- _Action item_: Every line of the material below that holds the string "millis" should be copied.

- _Data extract_:

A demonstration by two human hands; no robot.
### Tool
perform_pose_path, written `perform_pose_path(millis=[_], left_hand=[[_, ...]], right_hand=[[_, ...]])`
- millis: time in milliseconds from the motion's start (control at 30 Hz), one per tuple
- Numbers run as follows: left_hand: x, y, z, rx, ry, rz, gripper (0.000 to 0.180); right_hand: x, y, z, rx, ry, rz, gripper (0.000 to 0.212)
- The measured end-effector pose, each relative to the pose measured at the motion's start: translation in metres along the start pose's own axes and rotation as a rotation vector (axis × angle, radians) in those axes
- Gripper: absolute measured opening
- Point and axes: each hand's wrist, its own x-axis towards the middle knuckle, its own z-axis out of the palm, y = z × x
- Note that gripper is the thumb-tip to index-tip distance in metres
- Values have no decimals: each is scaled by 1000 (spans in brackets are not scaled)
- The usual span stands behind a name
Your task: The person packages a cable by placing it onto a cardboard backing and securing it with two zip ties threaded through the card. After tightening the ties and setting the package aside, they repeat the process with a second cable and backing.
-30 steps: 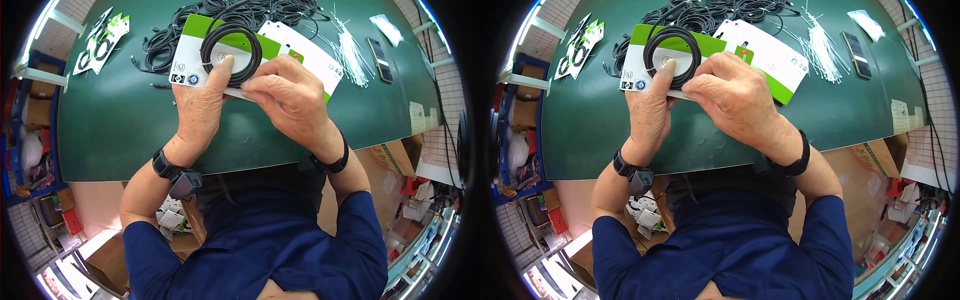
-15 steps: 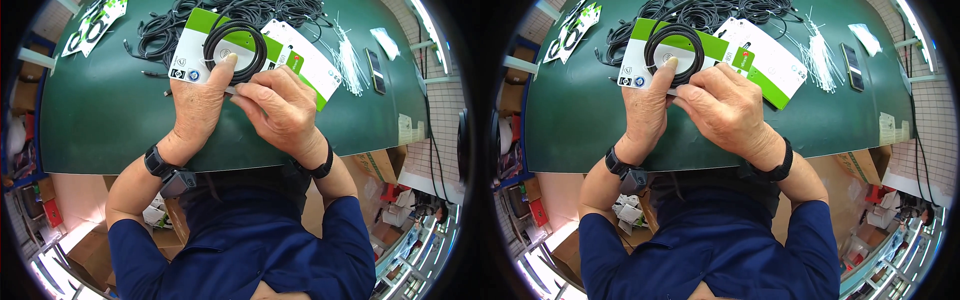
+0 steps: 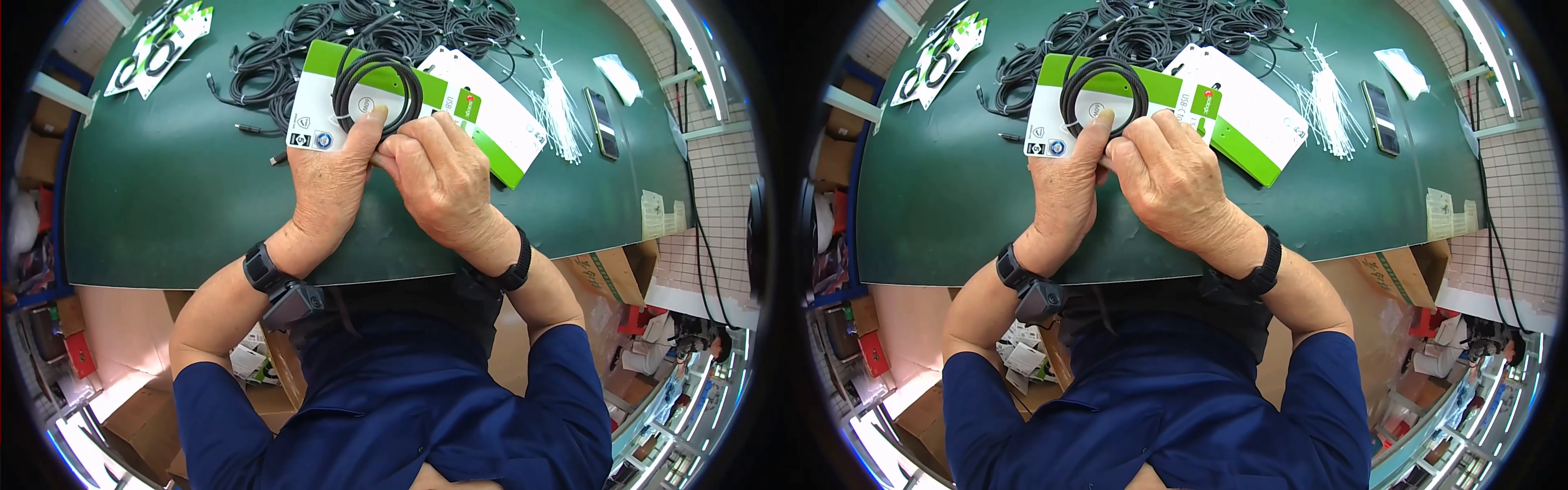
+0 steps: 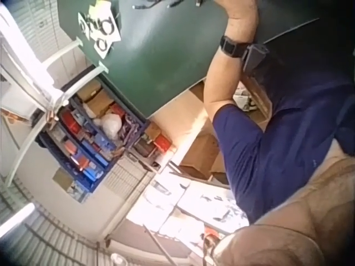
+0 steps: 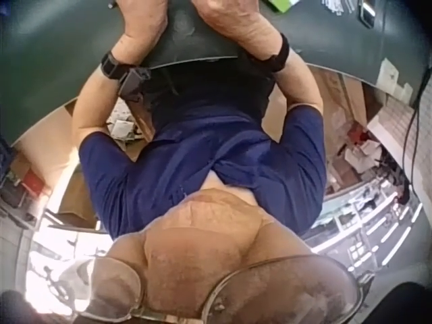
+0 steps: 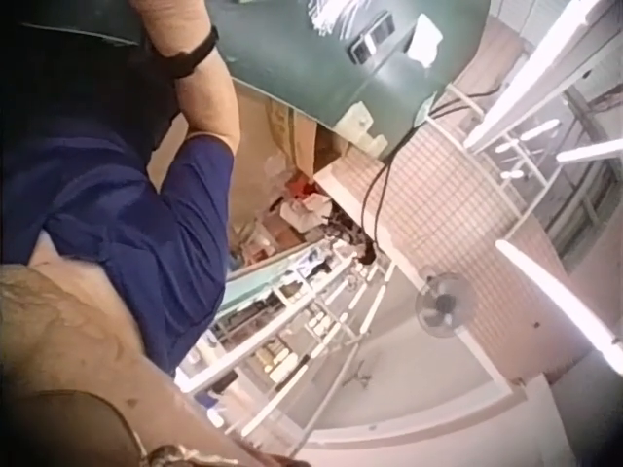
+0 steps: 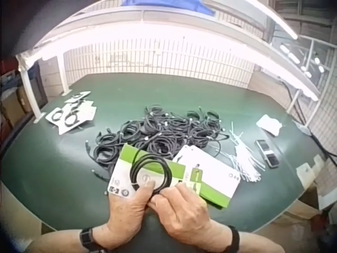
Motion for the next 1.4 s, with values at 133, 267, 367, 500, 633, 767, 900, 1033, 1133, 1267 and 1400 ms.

- _Task answer_:
perform_pose_path, written `perform_pose_path(millis=[_], left_hand=[[_, ...]], right_hand=[[_, ...]])`
- millis: time in milliseconds from the motion's start (control at 30 Hz), one per tuple

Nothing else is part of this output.